Spinoff dropped back as they came off the turn, then Tight Ten nudged Call Paul off stride at the three-sixteenths pole, but he continued on his merry tongue-wagging way and won by a length.

“With the scratch, I was thinking ‘One less horse,’ but I’ve been breezing him behind horses and covering him up, and if he got stuck inside and was laying second or third, it’s not a bad thing,” Servis said. “I told Irad, ‘If they get away from you a little bit and you’re down inside, that shouldn’t be a problem.’”

“I just let him be comfortable, let him be him and he responded very well when I asked him,” Ortiz said. “It changed a little bit [with the scratch of Stage Left]. We had to be a little closer than we wanted.”

For further evidence that the inexperienced Call Paul still has a lot to learn on the track, Ortiz had to holler “Yo! Yo! Stop that” at some carpenters who were using a noisy drill on a sign attached to the rail near the winner’s circle, nearly spooking the colt.

Servis won one of Saratoga’s graded stakes for 2-year-olds last year, with Firenze Fire in the Sanford on opening weekend, and he came back to finish fourth in the Hopeful closing weekend.
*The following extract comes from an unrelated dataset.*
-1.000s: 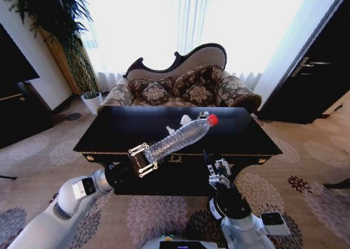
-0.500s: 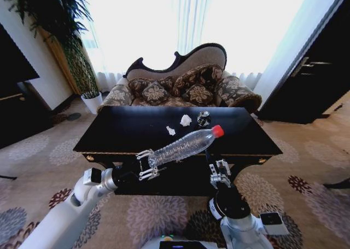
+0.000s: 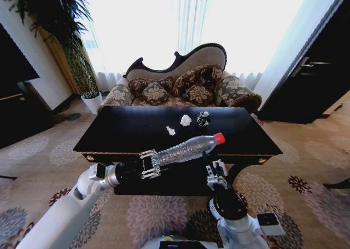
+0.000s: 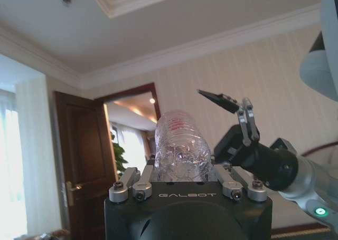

That probably is too tight on the calendar to bring back Call Paul at this meet, but Servis said he would leave him in Saratoga just in case.

“They look a lot alike,” he said. “This horses acts like he’ll run farther than Firenze Fire. I don’t know. It’s kind of close. I’ll talk to Mr. Dubb [co-owner Michael Dubb]. but I’m not feeling it. Unless he’s jumping over trees and feeling so good.”